- **WORK ITEM**
Reproduce precisely the lines of the listing below, starting with the line that contains "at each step" and stopping after the line that contains "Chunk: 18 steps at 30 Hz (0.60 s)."; include nothing else.

Content starts

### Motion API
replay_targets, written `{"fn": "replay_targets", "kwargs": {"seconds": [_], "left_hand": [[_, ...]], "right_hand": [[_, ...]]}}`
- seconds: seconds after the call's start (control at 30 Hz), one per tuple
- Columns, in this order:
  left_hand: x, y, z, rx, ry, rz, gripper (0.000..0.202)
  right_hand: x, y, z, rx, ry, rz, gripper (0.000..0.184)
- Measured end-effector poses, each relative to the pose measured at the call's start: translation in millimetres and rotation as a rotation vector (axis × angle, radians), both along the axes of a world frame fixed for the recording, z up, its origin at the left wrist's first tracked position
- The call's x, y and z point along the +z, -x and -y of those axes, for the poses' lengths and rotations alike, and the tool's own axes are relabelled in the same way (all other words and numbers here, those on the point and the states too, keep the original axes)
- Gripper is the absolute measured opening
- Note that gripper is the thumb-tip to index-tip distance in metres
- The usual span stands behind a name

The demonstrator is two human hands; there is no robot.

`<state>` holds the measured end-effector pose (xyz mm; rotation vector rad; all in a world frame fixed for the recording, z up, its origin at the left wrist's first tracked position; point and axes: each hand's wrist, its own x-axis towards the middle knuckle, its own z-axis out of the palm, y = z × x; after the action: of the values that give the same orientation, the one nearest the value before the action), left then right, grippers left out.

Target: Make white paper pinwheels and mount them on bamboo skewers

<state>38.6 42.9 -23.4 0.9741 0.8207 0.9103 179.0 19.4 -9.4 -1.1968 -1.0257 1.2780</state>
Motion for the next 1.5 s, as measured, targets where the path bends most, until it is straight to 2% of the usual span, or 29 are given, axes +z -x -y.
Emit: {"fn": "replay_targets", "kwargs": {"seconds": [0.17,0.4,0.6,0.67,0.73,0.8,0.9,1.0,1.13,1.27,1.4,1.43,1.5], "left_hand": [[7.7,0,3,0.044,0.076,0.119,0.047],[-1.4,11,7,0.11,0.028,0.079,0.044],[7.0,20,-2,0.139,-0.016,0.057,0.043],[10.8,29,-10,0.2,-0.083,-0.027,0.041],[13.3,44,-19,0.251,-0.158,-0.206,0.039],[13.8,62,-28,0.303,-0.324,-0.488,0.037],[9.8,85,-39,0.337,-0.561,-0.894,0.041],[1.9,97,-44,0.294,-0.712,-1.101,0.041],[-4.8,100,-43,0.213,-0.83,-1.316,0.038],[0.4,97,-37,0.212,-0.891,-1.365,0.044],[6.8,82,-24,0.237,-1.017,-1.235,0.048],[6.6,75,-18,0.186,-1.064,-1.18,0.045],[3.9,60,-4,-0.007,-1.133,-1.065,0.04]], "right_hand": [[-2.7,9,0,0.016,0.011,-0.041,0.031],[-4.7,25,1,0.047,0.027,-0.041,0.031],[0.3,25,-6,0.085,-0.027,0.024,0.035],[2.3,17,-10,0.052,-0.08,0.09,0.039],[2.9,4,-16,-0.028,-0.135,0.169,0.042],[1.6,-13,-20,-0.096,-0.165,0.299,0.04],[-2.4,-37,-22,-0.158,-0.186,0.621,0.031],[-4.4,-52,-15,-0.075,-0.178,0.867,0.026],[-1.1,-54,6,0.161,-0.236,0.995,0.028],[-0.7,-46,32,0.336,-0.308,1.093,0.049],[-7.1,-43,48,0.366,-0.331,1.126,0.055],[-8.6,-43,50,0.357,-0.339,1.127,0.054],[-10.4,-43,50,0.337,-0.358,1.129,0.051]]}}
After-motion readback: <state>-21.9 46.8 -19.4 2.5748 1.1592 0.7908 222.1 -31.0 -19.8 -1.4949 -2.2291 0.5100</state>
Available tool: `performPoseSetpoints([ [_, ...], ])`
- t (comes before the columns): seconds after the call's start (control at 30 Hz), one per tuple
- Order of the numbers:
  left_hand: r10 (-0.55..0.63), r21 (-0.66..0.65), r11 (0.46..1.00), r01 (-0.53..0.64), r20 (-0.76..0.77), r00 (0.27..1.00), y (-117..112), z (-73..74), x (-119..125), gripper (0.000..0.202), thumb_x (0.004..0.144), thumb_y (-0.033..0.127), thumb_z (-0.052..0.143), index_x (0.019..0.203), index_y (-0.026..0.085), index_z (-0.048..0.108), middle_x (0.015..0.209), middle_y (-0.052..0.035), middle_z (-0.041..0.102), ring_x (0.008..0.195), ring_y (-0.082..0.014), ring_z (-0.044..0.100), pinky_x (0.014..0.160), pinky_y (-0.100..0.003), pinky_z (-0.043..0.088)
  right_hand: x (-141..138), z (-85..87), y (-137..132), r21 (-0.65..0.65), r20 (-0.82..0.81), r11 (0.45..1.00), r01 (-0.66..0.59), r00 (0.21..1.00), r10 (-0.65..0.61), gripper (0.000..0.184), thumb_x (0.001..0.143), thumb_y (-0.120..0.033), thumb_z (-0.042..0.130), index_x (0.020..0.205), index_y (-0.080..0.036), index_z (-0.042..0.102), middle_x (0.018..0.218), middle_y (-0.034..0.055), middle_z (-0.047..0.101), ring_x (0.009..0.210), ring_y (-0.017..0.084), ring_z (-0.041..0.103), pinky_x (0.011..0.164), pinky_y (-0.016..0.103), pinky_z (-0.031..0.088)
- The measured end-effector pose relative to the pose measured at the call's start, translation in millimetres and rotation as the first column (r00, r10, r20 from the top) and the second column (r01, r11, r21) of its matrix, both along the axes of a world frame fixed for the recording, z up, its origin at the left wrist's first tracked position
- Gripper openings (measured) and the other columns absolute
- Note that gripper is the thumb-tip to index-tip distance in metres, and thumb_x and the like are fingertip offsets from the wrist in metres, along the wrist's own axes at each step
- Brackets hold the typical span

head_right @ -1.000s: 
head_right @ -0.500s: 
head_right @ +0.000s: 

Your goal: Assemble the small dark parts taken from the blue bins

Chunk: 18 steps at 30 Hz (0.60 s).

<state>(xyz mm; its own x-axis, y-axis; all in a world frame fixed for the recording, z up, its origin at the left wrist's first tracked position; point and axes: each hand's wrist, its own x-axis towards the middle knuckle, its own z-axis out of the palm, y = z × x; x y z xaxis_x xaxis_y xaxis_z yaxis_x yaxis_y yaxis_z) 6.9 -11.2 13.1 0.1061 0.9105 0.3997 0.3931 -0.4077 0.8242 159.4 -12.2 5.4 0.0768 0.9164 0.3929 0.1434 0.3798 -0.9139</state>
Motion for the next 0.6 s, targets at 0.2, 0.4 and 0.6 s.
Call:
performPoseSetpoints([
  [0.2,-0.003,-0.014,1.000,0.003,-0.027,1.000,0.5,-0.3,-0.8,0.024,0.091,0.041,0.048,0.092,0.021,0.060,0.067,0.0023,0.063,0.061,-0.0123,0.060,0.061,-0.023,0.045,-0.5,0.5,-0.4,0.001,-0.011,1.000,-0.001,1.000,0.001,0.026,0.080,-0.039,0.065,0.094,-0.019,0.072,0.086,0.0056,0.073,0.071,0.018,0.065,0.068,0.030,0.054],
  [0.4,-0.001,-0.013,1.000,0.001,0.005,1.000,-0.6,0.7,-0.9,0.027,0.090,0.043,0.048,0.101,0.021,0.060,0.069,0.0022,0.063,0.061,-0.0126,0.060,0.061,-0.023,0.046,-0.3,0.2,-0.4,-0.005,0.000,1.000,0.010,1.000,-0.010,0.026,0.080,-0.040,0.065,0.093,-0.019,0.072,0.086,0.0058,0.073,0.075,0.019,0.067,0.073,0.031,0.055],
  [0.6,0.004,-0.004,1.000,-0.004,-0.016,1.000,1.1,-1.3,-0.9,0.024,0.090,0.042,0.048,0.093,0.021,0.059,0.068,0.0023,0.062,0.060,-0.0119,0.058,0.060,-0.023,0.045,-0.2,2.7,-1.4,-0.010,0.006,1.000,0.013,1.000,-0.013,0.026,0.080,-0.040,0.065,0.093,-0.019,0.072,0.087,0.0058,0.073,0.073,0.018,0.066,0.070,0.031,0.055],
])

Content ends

- **OUTPUT**
- Note that gripper is the thumb-tip to index-tip distance in metres, and thumb_x and the like are fingertip offsets from the wrist in metres, along the wrist's own axes at each step
- Brackets hold the typical span

head_right @ -1.000s: 
head_right @ -0.500s: 
head_right @ +0.000s: 

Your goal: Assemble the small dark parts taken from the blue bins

Chunk: 18 steps at 30 Hz (0.60 s).

No more is needed for this answer.